Teresa Marie Eagan was born in St. Louis on Dec. 7, 1924, the daughter of Patrick and Marguerite Franey Eagan. She and her brother, James, were surrounded by lots of cousins.
Church and school activities were constants in their lives. Family prayer was important, and she was surprised when she grew up to learn that praying as a family was not that common. She and her brother and cousins attended St. Teresa School, where they were taught by the Sisters of St. Joseph of Carondelet.
She entered the Sisters of St. Joseph on Sept. 15, 1943. She made her final profession on Aug. 15, 1949. Sister Teresa earned a bachelor’s degree in Spanish from Fontbonne College (now University) in St. Louis in 1954 and a master’s degree in library science from Rosary College (now Dominican University) in River Forest, Illinois, in 1969.
Sister Teresa began a ministry in teaching in 1946, when she was assigned to Notre Dame de Lourdes School in Wellston. In 1952, she went to St. Mary’s School in Bridgeton to teach junior high for the next four years.
In 1956, she was sent to Shawano, Wisconsin, to teach. Three years later, she went to teach at Redemptorist High School in Kansas City, Missouri. She liked working with the students there because she was able to use her Spanish with them.
It was while she was there that she began having trouble with her hearing, and she began treatment for her hearing loss. But as she said told the doctor, “You can see, I haven’t lost my ability to speak.”
She studied library science so that she could have a full ministry. It led to her being school librarian at St. Francis de Sales High School in Denver, Reicher High School in Waco, Texas, and St. Teresa’s Academy in Kansas City.

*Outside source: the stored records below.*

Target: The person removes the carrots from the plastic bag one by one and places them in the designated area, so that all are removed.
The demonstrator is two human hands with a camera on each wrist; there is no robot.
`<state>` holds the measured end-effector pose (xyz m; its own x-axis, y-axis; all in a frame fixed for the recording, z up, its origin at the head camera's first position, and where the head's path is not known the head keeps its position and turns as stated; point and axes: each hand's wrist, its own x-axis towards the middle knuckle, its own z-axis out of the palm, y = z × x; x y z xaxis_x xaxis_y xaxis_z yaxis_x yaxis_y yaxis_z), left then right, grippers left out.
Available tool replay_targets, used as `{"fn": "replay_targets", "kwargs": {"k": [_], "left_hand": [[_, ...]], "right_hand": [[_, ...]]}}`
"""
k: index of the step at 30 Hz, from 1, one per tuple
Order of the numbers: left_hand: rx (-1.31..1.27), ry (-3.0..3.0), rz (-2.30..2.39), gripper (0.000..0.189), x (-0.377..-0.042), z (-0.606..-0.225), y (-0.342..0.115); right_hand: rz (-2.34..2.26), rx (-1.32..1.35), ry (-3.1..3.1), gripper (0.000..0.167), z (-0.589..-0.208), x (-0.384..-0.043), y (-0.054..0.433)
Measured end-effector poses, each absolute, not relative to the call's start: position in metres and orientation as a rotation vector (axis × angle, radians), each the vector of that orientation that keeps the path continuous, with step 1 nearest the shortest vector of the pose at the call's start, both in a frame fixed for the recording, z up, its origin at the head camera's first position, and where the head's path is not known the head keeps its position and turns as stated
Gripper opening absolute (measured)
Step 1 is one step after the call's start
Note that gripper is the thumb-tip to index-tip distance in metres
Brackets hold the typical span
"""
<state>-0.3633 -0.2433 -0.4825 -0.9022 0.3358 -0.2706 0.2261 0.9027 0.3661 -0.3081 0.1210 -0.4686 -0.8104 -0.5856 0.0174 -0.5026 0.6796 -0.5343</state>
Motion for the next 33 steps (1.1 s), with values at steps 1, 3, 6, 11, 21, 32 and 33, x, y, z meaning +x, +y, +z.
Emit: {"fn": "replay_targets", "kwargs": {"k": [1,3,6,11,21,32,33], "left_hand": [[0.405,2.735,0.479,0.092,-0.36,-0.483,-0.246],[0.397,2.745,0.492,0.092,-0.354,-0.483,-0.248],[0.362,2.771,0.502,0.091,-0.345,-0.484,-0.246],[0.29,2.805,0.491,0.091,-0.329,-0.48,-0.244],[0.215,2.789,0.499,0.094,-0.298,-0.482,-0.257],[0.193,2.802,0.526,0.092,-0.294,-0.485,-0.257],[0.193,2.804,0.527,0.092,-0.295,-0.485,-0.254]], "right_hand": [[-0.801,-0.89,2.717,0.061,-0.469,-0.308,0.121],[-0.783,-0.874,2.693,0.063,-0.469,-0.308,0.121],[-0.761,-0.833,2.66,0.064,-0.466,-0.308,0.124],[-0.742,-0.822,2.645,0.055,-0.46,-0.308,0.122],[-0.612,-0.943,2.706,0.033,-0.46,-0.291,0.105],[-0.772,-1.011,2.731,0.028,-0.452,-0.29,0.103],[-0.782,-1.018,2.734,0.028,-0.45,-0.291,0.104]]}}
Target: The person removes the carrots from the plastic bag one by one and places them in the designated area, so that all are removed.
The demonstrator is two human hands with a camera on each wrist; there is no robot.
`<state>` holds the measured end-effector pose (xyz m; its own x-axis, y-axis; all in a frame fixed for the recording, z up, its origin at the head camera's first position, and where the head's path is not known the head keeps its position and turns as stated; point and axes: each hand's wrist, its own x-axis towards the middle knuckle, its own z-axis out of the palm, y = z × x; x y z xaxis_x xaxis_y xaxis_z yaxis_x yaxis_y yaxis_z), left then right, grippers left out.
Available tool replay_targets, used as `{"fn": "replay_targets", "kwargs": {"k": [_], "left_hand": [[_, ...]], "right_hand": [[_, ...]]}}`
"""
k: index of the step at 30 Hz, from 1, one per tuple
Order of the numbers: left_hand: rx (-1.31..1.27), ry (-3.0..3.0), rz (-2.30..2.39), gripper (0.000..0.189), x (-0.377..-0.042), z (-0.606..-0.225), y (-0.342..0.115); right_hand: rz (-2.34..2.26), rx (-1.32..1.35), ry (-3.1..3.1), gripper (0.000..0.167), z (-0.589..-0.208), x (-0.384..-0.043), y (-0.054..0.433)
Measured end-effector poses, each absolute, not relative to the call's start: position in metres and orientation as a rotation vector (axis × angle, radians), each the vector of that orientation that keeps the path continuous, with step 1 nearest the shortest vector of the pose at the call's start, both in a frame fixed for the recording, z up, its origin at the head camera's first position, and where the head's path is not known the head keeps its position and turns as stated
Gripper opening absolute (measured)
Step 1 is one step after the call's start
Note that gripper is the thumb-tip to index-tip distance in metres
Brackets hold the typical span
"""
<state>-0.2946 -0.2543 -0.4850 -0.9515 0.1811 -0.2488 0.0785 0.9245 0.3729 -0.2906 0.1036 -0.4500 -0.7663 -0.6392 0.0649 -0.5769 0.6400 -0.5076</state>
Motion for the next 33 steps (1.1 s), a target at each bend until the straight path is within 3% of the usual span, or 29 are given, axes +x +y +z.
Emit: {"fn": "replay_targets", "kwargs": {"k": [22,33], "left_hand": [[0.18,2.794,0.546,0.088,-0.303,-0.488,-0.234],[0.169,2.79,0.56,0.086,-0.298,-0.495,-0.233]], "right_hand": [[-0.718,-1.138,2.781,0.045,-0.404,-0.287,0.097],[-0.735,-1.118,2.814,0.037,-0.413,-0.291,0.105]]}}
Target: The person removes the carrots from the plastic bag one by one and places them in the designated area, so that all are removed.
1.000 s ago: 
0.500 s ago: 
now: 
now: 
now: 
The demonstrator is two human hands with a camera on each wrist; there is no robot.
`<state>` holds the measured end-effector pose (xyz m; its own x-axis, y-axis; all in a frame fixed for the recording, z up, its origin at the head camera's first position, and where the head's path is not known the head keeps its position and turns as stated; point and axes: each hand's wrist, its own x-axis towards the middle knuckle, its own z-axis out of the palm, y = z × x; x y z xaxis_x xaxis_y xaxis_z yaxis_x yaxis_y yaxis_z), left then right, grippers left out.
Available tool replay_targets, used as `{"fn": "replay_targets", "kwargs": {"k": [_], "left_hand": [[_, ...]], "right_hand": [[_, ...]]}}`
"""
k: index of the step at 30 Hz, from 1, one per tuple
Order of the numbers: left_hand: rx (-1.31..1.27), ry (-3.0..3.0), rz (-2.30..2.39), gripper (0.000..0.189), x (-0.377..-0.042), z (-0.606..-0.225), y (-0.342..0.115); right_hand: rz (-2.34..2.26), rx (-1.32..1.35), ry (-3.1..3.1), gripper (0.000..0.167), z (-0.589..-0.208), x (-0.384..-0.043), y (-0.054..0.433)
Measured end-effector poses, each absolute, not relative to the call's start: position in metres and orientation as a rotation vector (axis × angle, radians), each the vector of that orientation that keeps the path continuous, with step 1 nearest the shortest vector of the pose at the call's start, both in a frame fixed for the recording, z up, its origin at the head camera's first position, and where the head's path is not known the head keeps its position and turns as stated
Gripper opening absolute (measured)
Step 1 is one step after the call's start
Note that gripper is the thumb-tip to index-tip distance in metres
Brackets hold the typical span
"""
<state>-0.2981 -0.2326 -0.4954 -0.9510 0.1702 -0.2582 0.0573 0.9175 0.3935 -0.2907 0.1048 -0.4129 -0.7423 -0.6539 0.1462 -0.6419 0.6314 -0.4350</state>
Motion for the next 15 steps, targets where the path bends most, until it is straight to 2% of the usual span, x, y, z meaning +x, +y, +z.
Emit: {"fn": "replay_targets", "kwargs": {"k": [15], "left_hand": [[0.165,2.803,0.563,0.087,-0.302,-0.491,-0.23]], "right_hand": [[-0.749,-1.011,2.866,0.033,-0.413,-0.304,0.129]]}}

In 1976, Sister Teresa was invited to help organize the archives for her community. In 1985, she became a records manager for the Carondelet Community Betterment Foundation, and she later served as an assistant archivist for the Archdiocese of St. Louis. Sister Teresa also was a volunteer with Cardinal Ritter Senior Services’ senior day care center. In 2019, she moved to Nazareth Living Center, where she lived out a ministry of prayer and presence.
Burial was in Resurrection Cemetery.